28 JUNE 2008, Page 52

The vanity of human hopes

Callimachus (fl. 4th century BC), admired by Catullus, Ovid and Propertius, was the author of some 800 books, including a 120-volume catalogue of the Greek writers whose works were to be found in the famous library of Alexandria. Of his own work, only six hymns, 64 epigrams, the fragment of an epic, and a description of the method he employed to compile his catalogue, survive today. Harvey’s Oxford Companion to Classical Literature also tells us that ‘his is the proverbial saying, “mega biblion, mega kakon” ’, which means, if my rusty Greek has not seized up completely, ‘big book, big bad’, a sentiment to which reviewers, confronted by an 800-page biography, may often give wholehearted assent.

The fate of his works reminds us that oblivion is the lot of most books, and that authors who hope for literary immortality are usually disappointed. Publishers often used to employ the back pages of books to advertise their other publications, and few authors can read without a sinking heart the praise accorded to novels which are now quite forgotten and writers of whom they have never heard.

Samuel Johnson took a characteristically robust view:

No Place affords a more striking Conviction of the Vanity of human Hopes, than a publick Library ... Of the innumerable Authors whose Performances are thus treasured up in magnificent Obscurity, most are undoubtedly forgotten, because they have never deserved to be remembered, and owed the Honours which they once obtained, not to Judgement or to Genius, to Labour or to Art, but to the Prejudice of Faction, the Stratagems of Intrigue, or the Servility of Adulation.

‘Ouch!’ may be the response to this statement of a melancholy truth, followed by the malicious listing of colleagues and rivals (for all colleagues are also rivals) who owe their success today to just such prejudice, stratagems and servility. Not that there is much comfort in this.

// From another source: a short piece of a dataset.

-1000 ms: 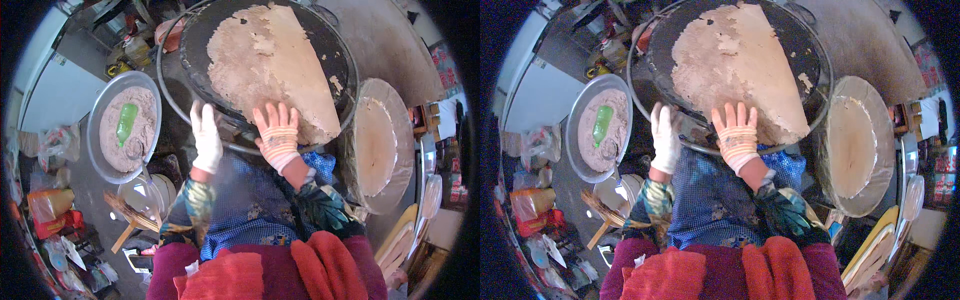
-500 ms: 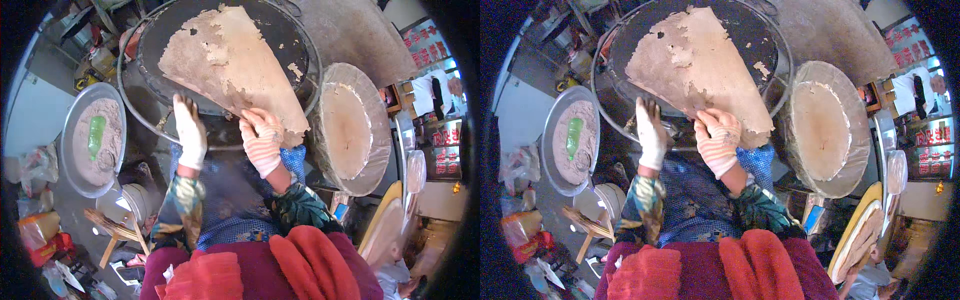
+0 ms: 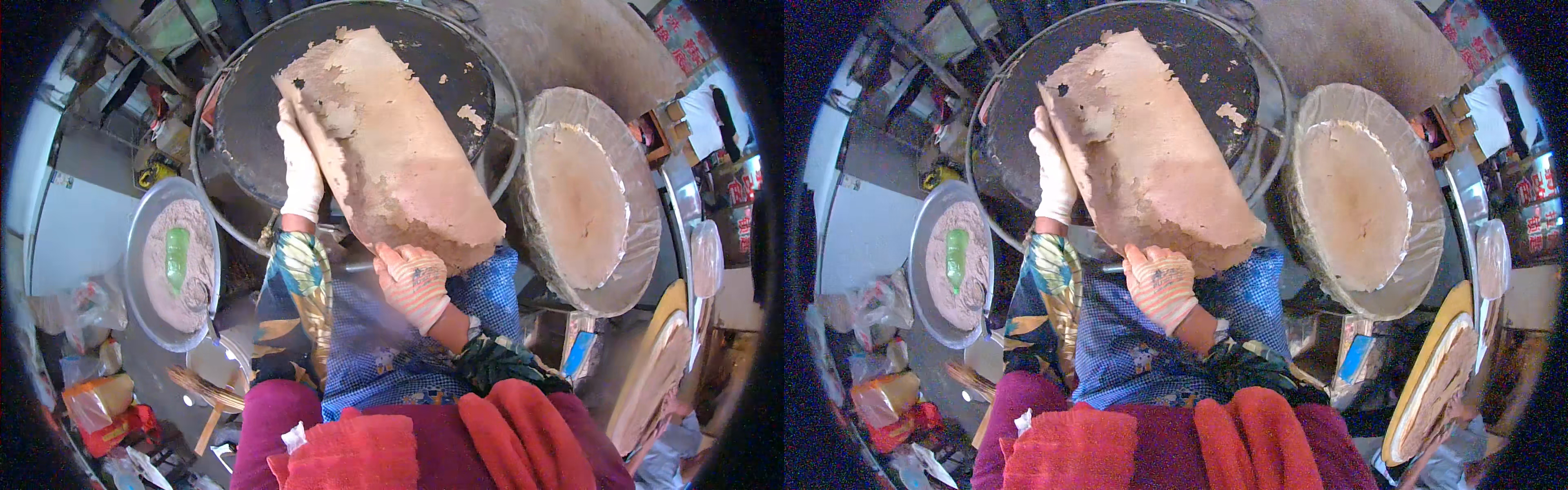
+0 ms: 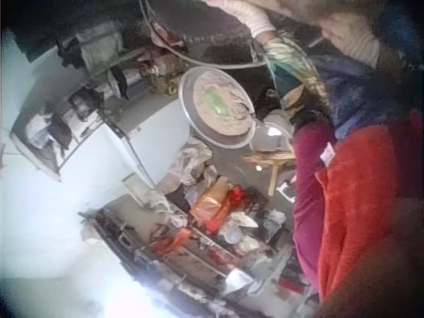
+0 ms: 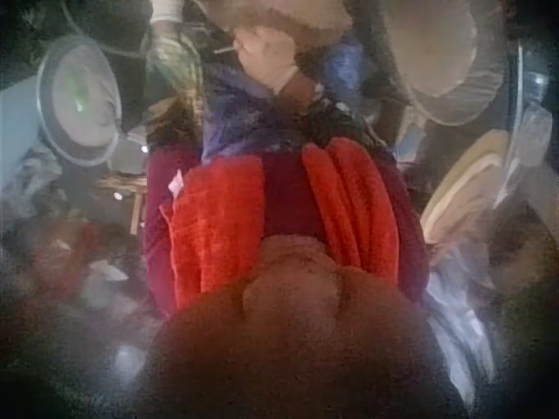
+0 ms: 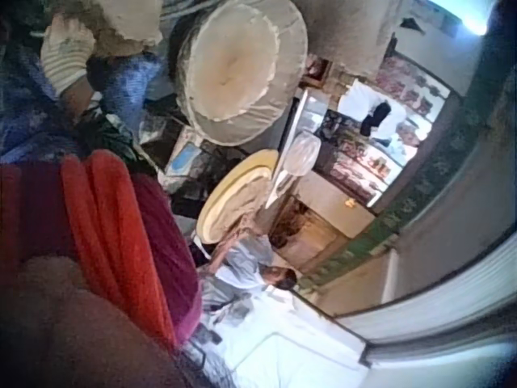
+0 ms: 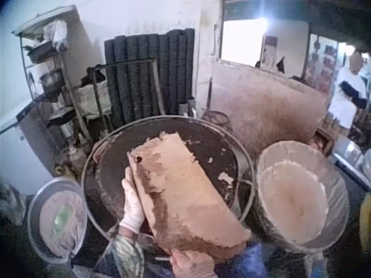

Survival — setting aside the accidents of time which have seen the greater part of the work of ancient authors like Callimachus lost — depends doubtless on merit. Those authors whose works are remembered and read are the few who do not deserve to be forgotten. But how many, even among those who are remembered, are still read, and, of those who are, how much of their output? What of Johnson himself? Belloc thought that you should read Rasselas once a year because there is so much wellexpressed wisdom there, but how few of us are likely to do so — how few may have read it even once.

You remember the books you read and enjoyed and learned from when you were young, and you wonder who reads them now. Maybe nobody does. Maybe they linger only in the memory of a ‘Happy Few’, the number diminishing every year. Maybe it would be a mistake to read some of them again: Nigel Dennis’s Cards of Identity, for instance. It was exhilarating to read it at 18. Now, apart from the memory of the enjoyment I got from it, I recall only one line: ‘All trees are oaks to Presidents’. Or perhaps to headmasters and housemasters, I thought then. Ten or so years later, there was a brilliant little novel, a tale of corruption, called Ask Agamemnon. The author’s name was, I think, Hall. Did she? — yes, surely she — write anything else? Other more famous novelists — Snow, Angus Wilson, Elizabeth Bowen, Joyce Cary, William Sansom, L. P. Hartley, William Cooper — seem to exist now only in a sort of shadowland; but all in their different ways once gave me pleasure, mattered to me.

Living writers elbow dead ones out of the way, and will themselves be pushed aside in time. Brian Moore, another who has received that elbow in the ribs, has his novelist-hero of An Answer from Limbo say: ‘ “Aschenbach’s whole soul, from the very beginning, was bent on fame.” That sentence from Thomas Mann now strikes me as false. Fame is not the prize; the prize is the doing of the thing itself.’ No doubt, no doubt. Nevertheless, a little later: ‘Kierkegaard and Camus, Dostoevsky and Gide — I spun the circular racks at the bus terminal paperback stand. Would there be room for me?’, he asks. Good question, the sort of one we all put, though today’s novelists may well wonder, enviously, at a bus terminal bookstand where books by Gide and Camus were to be found. Perhaps Callimachus is fortunate that as many as 64 of his epigrams survive. One of them at least does more than just survive in an English version: ‘They told me, Heraclitus, they told me you were dead...’ A pleasant voice, a nightingale, still awake, after almost two and a half thousand years. ‘Strange Comfort Afforded by the Profession’, as Malcolm Lowry put it.